(DATA SECTION)

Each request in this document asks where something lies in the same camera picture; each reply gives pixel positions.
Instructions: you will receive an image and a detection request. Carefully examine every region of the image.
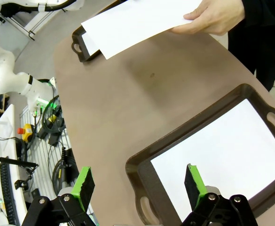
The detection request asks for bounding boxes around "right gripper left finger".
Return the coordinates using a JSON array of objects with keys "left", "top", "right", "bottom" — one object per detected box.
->
[{"left": 21, "top": 166, "right": 96, "bottom": 226}]

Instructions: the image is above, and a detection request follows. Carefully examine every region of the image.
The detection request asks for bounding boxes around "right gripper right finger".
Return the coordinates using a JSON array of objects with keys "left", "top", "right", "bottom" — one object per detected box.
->
[{"left": 181, "top": 163, "right": 258, "bottom": 226}]

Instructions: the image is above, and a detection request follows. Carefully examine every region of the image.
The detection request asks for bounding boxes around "white A4 paper sheet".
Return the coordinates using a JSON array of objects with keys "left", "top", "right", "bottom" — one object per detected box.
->
[
  {"left": 82, "top": 32, "right": 102, "bottom": 55},
  {"left": 150, "top": 98, "right": 275, "bottom": 223},
  {"left": 80, "top": 0, "right": 204, "bottom": 60}
]

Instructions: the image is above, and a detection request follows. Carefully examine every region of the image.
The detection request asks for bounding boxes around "person's left forearm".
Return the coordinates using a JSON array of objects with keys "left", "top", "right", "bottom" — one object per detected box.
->
[{"left": 242, "top": 0, "right": 275, "bottom": 29}]

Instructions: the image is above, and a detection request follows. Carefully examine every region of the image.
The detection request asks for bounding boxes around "person's left hand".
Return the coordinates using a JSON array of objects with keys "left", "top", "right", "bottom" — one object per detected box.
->
[{"left": 169, "top": 0, "right": 246, "bottom": 36}]

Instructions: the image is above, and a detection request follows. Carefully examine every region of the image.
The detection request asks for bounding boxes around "dark brown plastic tray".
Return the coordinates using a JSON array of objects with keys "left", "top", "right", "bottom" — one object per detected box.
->
[
  {"left": 125, "top": 83, "right": 275, "bottom": 226},
  {"left": 71, "top": 25, "right": 105, "bottom": 63}
]

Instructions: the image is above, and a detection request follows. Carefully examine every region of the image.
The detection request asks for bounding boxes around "black keyboard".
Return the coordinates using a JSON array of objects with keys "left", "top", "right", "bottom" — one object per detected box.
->
[{"left": 0, "top": 162, "right": 20, "bottom": 226}]

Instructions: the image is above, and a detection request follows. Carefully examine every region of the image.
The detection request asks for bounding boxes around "yellow emergency stop button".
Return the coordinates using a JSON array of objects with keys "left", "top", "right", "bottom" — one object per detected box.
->
[{"left": 17, "top": 123, "right": 34, "bottom": 142}]

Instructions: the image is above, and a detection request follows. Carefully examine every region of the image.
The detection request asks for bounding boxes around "white desk board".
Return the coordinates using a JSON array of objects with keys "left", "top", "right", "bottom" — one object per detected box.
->
[{"left": 0, "top": 103, "right": 29, "bottom": 226}]

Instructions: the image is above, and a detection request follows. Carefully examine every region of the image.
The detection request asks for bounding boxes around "person's black sweater torso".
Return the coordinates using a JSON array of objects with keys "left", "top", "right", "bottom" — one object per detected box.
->
[{"left": 228, "top": 14, "right": 275, "bottom": 91}]

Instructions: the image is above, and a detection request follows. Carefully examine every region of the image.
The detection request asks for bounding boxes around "white equipment cabinet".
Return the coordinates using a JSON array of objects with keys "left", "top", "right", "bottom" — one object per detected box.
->
[{"left": 0, "top": 14, "right": 36, "bottom": 42}]

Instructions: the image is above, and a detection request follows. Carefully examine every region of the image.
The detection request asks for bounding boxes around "grey slotted base plate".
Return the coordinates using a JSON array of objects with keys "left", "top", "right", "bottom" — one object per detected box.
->
[{"left": 19, "top": 103, "right": 81, "bottom": 212}]

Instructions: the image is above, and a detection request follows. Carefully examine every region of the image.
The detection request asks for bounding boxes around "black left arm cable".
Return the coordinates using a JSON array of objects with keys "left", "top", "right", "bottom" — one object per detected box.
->
[{"left": 0, "top": 0, "right": 78, "bottom": 13}]

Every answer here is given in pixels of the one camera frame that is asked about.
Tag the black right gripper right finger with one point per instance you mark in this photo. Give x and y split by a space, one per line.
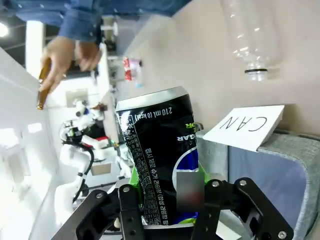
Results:
225 200

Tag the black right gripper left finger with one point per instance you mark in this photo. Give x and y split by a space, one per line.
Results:
128 215

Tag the black crushed soda can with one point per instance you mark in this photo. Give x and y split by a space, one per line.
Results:
160 155

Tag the brown glass bottle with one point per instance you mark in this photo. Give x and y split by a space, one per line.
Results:
43 95

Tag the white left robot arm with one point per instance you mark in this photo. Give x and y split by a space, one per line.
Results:
75 160

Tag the person's forearm in denim sleeve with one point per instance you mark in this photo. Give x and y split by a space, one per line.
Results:
80 27

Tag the grey fabric basket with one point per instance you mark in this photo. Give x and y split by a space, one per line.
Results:
282 180

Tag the white CAN label card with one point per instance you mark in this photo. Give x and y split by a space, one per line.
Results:
246 127

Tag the person's hand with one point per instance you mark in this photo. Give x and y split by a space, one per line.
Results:
61 62

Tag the red snack package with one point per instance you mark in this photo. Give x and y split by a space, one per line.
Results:
131 68

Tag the clear plastic bottle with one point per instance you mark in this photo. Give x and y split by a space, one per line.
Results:
246 37

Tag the white pillar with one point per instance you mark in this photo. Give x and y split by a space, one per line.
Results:
35 47

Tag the person's torso in denim shirt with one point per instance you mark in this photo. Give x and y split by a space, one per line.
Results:
105 6

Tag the round ceiling lamp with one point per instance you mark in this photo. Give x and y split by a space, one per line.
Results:
2 29

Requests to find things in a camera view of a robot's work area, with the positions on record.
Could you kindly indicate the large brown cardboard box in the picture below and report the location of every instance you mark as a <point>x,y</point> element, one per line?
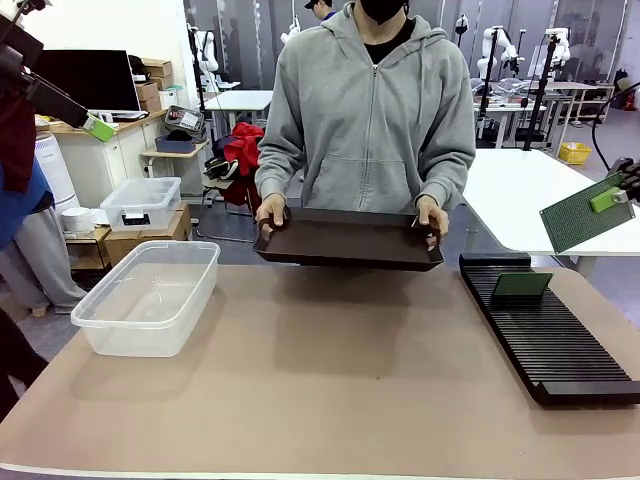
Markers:
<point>165,232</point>

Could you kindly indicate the person in gray hoodie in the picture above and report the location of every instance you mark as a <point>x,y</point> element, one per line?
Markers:
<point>370,130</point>

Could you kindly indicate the person in dark red top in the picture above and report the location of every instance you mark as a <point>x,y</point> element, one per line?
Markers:
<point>20,165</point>

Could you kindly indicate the person in black trousers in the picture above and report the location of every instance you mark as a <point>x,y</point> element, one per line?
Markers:
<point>15,360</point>

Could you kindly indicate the yellow plastic basket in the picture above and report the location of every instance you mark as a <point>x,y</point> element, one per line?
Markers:
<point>575,155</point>

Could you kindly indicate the person's left hand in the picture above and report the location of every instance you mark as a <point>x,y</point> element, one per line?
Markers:
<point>434,217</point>

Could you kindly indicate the clear lidded storage box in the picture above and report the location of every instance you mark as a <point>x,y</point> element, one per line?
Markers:
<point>140,200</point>

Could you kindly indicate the wooden background table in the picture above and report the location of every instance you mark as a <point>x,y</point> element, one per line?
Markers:
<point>575,87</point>

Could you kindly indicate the dark brown tray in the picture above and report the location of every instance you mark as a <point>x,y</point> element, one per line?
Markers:
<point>350,240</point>

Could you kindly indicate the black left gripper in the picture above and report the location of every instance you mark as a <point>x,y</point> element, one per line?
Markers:
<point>15,55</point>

(End DATA SECTION)

Please filter the entries above down to the lines holding "robot" and copy them.

**TASK RESPONSE:**
Tag the white left robot arm with one point per instance you mark in this photo. Give x and y split by a space, one per line.
Requests to find things in a camera view of a robot's work area, with the positions on record.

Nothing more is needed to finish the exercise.